Many new car buyers agonise about the fuel economy of their car, and that’s fair enough – either petrol or diesel tend to make a dent in the monthly pay packet – but don’t get too hung up about fuel costs because it’s the servicing and parts’ cost, coupled with insurance and depreciation, that form the bulk of the cost of running any car. Fuel seems to be right up there, purely because you have to fill your car up every week or so and you notice it going out of your wallet or bank account, but it’s not the biggest expense.

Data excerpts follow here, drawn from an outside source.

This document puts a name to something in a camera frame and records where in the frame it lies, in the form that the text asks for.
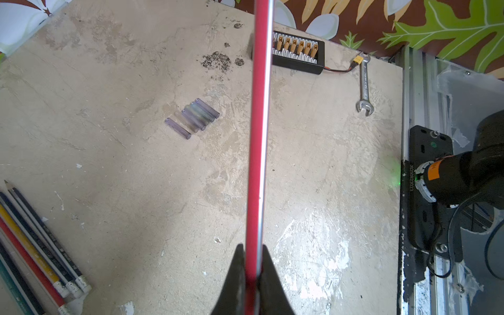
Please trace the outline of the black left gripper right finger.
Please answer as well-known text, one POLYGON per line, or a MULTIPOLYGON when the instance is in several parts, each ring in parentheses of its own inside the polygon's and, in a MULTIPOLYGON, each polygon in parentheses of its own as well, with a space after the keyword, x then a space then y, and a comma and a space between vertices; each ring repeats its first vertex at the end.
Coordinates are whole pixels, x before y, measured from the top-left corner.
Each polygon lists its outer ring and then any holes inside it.
POLYGON ((262 246, 262 270, 259 278, 260 309, 264 315, 294 315, 290 302, 283 290, 282 283, 274 266, 269 249, 262 246))

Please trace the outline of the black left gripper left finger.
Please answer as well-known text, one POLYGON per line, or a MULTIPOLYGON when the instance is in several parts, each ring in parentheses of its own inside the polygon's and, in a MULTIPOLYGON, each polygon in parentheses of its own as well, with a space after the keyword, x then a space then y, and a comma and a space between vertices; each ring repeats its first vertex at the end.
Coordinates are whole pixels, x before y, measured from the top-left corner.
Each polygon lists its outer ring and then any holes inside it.
POLYGON ((245 314, 245 250, 238 244, 234 251, 219 298, 211 315, 245 314))

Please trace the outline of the green tinted pencil cap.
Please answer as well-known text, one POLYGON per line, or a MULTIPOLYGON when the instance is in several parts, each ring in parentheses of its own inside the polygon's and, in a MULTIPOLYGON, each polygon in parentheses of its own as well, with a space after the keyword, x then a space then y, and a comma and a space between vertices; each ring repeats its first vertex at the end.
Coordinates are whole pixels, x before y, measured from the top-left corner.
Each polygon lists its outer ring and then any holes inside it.
POLYGON ((190 104, 190 110, 204 125, 208 125, 209 123, 214 122, 215 120, 212 115, 208 114, 195 102, 192 102, 190 104))

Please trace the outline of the clear pencil cap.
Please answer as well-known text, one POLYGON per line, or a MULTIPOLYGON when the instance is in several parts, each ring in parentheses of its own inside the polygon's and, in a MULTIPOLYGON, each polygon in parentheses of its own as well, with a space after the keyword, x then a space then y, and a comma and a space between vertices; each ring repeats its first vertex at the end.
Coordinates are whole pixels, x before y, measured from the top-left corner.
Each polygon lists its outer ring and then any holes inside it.
POLYGON ((177 120, 177 122, 183 126, 187 131, 189 131, 191 134, 195 134, 199 131, 196 125, 194 125, 191 121, 187 120, 183 115, 181 111, 176 111, 174 113, 174 117, 177 120))

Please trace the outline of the red pencil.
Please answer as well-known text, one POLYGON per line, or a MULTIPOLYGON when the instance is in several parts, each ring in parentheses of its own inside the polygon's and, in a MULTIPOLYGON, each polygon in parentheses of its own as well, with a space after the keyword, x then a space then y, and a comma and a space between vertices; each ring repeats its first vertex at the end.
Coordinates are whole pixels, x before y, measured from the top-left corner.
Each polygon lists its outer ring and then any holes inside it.
POLYGON ((248 202, 245 234, 244 312, 246 314, 258 314, 260 309, 259 278, 263 259, 262 234, 265 207, 274 1, 256 1, 254 17, 248 202))
POLYGON ((38 283, 44 288, 44 291, 50 296, 52 302, 57 306, 57 313, 61 315, 71 315, 72 312, 68 308, 64 299, 57 293, 50 281, 43 274, 42 270, 36 265, 35 261, 30 257, 29 253, 24 249, 23 245, 18 241, 17 237, 10 231, 7 224, 1 219, 1 229, 4 235, 9 239, 11 244, 16 249, 17 253, 22 257, 25 264, 36 277, 38 283))

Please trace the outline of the yellow pencil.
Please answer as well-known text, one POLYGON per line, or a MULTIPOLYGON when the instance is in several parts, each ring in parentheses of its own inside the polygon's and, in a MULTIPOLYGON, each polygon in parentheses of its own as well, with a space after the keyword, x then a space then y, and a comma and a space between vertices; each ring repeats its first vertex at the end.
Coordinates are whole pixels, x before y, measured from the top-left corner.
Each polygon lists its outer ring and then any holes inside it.
POLYGON ((21 246, 25 249, 25 251, 29 254, 32 261, 38 266, 38 269, 42 271, 46 280, 50 281, 55 291, 58 292, 58 295, 61 299, 67 297, 70 292, 68 289, 62 284, 60 278, 57 276, 56 272, 52 267, 48 264, 48 262, 42 257, 42 255, 38 252, 35 246, 31 243, 25 233, 22 232, 17 223, 15 223, 12 216, 9 215, 6 208, 1 204, 1 218, 4 223, 8 226, 8 229, 12 232, 14 237, 18 240, 21 246))

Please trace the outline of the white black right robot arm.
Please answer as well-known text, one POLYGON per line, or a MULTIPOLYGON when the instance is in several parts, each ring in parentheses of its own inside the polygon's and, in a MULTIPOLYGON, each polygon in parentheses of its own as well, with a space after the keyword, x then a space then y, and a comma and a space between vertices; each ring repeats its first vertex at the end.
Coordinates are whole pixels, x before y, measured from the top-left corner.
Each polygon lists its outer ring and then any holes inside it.
POLYGON ((503 209, 503 111, 478 124, 472 151, 421 164, 413 187, 429 203, 451 206, 472 198, 503 209))

Trim and equipment options also need to be considered. The car you like might have leather seats, but that might not be practical for your kids or your dog; you might want electric windows all round, a powerful air conditioning system will almost certainly be a must, but do you want to pay extra for climate control rather than a straightforward air con system? Think about these options because they all make a difference when it comes to initial cost, long term ownership, and eventual resale value.
Warranties – the longer the warranty the better, but always check the conditions attached to warranties – who needs to service the car, for example, to keep the warranty valid – and does it cover major parts like the drivetrain for a set number of kilometers or for the life of the warranty.
Extended warranties are often worth considering too, but read the small print carefully because sometimes the extended version is not a manufacturer warranty, but rather added on by the dealer and the conditions may be more onerous and cover not quite so robust. And be mindful that if you’re buying a dealer demonstrator which is, obviously, already registered then the warranty period will already have started.
Once you have all those areas ticked off, next you need to get out on the road and drive the cars on your shortlist. That might seem obvious but it is amazing how few people drive the new car they end up buying.
You also really do need to drive rival cars too so you have some comparison and yardstick to judge each car by. By the time you get to the test drive stage, hopefully you have whittled the choice down to between three and five cars, tops.
Make sure that you get some decent time behind the wheel of each model on your shortlist. A good car dealer will let you take the car for an hour or so – typically you will need to hand over your driving licence to be photocopied before you are handed the keys. If a car dealer will not allow you this time on the road, go elsewhere.